> [YOUR TASK]: Your job is to reproduce all of the data exactly.

━━━━━ GIVEN MATERIAL

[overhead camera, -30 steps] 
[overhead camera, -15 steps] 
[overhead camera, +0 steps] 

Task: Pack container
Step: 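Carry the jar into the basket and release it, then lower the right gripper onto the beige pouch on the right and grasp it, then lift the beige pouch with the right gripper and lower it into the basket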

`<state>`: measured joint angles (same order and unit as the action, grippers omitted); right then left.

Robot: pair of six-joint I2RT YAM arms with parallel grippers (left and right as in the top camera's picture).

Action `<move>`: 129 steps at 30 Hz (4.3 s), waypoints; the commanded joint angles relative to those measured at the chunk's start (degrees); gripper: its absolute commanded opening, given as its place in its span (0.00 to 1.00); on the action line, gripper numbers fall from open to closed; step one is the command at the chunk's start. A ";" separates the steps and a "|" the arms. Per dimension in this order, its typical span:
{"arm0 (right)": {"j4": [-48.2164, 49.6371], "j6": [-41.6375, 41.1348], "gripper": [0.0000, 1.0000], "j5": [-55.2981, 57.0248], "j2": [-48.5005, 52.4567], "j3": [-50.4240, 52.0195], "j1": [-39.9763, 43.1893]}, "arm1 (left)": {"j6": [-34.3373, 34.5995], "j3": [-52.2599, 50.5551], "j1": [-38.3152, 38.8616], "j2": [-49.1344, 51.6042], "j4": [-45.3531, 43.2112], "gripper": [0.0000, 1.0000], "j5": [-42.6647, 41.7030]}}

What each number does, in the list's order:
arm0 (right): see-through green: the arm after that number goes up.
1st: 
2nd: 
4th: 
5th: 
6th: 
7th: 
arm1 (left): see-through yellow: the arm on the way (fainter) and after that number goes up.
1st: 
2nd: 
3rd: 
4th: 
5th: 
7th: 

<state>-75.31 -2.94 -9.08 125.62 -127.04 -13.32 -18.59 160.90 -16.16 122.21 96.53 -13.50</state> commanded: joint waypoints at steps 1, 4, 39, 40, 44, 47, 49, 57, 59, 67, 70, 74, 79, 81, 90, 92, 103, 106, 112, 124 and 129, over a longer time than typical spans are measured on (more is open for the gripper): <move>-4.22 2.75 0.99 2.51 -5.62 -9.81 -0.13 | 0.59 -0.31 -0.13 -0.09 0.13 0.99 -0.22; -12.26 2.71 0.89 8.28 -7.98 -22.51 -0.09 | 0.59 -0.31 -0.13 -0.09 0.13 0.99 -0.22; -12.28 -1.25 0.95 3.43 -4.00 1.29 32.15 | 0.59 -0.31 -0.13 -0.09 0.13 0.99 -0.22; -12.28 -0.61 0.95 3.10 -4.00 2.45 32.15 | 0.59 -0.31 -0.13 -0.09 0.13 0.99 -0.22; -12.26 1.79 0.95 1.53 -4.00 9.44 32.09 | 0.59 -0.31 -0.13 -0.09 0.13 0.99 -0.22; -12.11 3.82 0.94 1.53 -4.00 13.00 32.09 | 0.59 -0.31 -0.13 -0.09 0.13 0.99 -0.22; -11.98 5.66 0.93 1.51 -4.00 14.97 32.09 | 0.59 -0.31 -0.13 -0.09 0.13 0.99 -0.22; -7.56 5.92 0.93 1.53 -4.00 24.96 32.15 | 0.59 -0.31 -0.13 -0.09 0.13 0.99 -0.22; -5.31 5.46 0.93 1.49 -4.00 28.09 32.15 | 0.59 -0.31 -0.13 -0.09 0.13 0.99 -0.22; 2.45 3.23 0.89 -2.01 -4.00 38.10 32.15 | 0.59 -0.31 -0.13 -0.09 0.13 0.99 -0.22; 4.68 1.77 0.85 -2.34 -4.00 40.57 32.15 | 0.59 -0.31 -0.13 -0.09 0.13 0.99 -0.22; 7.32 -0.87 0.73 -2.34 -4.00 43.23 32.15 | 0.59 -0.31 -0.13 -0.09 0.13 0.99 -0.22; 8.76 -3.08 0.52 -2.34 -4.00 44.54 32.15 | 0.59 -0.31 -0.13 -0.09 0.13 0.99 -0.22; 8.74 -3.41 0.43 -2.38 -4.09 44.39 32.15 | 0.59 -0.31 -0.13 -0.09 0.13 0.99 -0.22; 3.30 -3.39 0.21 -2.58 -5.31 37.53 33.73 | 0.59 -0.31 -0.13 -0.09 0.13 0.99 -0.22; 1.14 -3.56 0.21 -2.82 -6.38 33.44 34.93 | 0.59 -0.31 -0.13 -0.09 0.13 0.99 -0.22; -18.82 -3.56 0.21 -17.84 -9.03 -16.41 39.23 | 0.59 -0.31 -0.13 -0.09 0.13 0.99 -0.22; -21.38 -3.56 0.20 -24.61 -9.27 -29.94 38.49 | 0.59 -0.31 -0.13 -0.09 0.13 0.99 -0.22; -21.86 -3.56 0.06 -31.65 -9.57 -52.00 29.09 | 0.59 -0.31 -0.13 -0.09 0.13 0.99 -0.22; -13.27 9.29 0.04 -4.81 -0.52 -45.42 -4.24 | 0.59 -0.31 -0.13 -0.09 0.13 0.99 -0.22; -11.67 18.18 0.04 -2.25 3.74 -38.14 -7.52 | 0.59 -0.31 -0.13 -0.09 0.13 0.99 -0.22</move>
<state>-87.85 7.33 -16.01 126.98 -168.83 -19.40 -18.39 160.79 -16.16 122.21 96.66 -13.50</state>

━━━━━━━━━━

> [RESPONSE TO THIS TASK]:
[overhead camera, -30 steps] 
[overhead camera, -15 steps] 
[overhead camera, +0 steps] 

Task: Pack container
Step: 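Carry the jar into the basket and release it, then lower the right gripper onto the beige pouch on the right and grasp it, then lift the beige pouch with the right gripper and lower it into the basket
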
`<state>`: measured joint angles (same order and unit as the action, grippers omitted); right then left.

Robot: pair of six-joint I2RT YAM arms with parallel grippers (left and right as in the top camera's picture).

Action `<move>`: 129 steps at 30 Hz (4.3 s), waypoints; the commanded joint angles relative to those measured at the chunk's start (degrees); gripper: its absolute commanded opening, given as its place in its span (0.00 to 1.00); on the action line, gripper numbers fall from open to closed; step one is the command at the chunk's start. A ";" separates the steps and a "|" the arms. Per dimension in this order, its typical span:
{"arm0 (right)": {"j4": [-48.2164, 49.6371], "j6": [-41.6375, 41.1348], "gripper": [0.0000, 1.0000], "j5": [-55.2981, 57.0248], "j2": [-48.5005, 52.4567], "j3": [-50.4240, 52.0195], "j1": [-39.9763, 43.1893]}, "arm1 (left)": {"j6": [-34.3373, 34.5995], "j3": [-52.2599, 50.5551], "j1": [-38.3152, 38.8616], "j2": [-49.1344, 51.6042], "j4": [-45.3531, 43.2112], "gripper": [0.0000, 1.0000], "j5": [-42.6647, 41.7030]}}

What each number does, in the list's order:
arm0 (right): see-through green: the arm after that number goes up.
1st: 
2nd: 
4th: 
5th: 
6th: 
7th: 
arm1 (left): see-through yellow: the arm on the way (fainter) and after that number goes up.
1st: 
2nd: 
3rd: 
4th: 
5th: 
7th: 

<state>-75.31 -2.94 -9.08 125.62 -127.04 -13.32 -18.59 160.90 -16.16 122.21 96.53 -13.50</state> commanded: joint waypoints at steps 1, 4, 39, 40, 44, 47, 49, 57, 59, 67, 70, 74, 79, 81, 90, 92, 103, 106, 112, 124 and 129, over a longer time than typical spans are measured on (more is open for the gripper): <move>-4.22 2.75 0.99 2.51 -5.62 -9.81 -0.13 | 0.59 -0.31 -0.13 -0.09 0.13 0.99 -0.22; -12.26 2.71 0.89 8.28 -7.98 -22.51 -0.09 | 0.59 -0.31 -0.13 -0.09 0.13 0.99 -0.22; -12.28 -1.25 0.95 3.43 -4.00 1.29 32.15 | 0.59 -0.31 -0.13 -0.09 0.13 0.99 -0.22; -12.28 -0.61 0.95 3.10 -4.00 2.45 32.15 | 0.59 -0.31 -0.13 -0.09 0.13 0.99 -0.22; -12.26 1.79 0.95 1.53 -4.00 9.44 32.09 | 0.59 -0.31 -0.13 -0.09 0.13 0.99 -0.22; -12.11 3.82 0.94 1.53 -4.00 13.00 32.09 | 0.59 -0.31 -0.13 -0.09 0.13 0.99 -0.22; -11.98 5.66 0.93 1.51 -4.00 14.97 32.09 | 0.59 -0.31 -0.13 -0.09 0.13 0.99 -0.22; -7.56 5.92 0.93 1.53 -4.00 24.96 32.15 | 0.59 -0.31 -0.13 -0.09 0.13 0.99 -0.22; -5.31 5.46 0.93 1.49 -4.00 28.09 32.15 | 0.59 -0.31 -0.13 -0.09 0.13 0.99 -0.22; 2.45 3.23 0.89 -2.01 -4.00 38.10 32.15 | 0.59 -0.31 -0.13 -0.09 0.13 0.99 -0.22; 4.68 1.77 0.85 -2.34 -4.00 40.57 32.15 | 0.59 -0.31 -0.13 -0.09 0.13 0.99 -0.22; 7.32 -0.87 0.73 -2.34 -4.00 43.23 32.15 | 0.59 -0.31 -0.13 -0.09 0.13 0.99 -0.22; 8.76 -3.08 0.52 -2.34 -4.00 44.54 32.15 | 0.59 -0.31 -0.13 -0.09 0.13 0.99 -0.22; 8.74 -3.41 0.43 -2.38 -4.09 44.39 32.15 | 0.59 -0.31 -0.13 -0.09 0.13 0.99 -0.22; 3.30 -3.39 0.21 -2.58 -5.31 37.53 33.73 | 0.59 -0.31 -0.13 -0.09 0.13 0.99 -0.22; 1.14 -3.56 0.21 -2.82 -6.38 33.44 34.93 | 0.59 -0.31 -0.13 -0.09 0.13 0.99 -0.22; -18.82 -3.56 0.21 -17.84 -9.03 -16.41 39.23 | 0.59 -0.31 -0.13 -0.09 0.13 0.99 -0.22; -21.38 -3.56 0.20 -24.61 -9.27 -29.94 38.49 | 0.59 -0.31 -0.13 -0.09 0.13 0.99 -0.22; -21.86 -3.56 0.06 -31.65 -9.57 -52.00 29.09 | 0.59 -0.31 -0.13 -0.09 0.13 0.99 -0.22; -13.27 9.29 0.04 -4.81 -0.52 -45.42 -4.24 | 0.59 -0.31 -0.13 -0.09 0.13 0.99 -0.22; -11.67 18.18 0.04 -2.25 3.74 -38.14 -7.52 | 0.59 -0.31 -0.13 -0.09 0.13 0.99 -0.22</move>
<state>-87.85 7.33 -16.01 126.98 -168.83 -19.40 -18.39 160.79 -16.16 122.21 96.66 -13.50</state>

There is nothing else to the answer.